**Instructions for the task**
Return the lines of the data below in which the string "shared" occurs.

**Exercise data**
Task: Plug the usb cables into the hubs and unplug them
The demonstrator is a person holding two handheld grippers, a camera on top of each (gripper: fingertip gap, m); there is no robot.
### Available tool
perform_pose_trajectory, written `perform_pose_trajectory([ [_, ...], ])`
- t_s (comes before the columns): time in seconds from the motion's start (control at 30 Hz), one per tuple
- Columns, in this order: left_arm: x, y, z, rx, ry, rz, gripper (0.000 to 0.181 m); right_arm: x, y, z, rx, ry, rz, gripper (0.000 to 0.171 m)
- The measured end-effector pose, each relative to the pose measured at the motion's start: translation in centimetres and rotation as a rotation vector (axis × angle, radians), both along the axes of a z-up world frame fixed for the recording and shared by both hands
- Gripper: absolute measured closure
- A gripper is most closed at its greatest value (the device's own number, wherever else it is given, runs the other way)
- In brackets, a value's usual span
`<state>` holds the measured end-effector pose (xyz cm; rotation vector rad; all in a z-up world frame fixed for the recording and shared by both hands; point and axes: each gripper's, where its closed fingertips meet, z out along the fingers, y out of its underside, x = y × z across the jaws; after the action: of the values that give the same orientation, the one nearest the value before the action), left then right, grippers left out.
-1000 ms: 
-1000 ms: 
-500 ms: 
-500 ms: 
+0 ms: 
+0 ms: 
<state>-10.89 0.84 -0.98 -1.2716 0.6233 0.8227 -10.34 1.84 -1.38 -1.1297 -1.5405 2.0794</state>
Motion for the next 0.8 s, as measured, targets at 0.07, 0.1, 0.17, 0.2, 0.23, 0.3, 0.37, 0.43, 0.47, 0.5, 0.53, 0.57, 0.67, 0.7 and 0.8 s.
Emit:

**Result**
- The measured end-effector pose, each relative to the pose measured at the motion's start: translation in centimetres and rotation as a rotation vector (axis × angle, radians), both along the axes of a z-up world frame fixed for the recording and shared by both hands
`<state>` holds the measured end-effector pose (xyz cm; rotation vector rad; all in a z-up world frame fixed for the recording and shared by both hands; point and axes: each gripper's, where its closed fingertips meet, z out along the fingers, y out of its underside, x = y × z across the jaws; after the action: of the values that give the same orientation, the one nearest the value before the action), left then right, grippers left out.

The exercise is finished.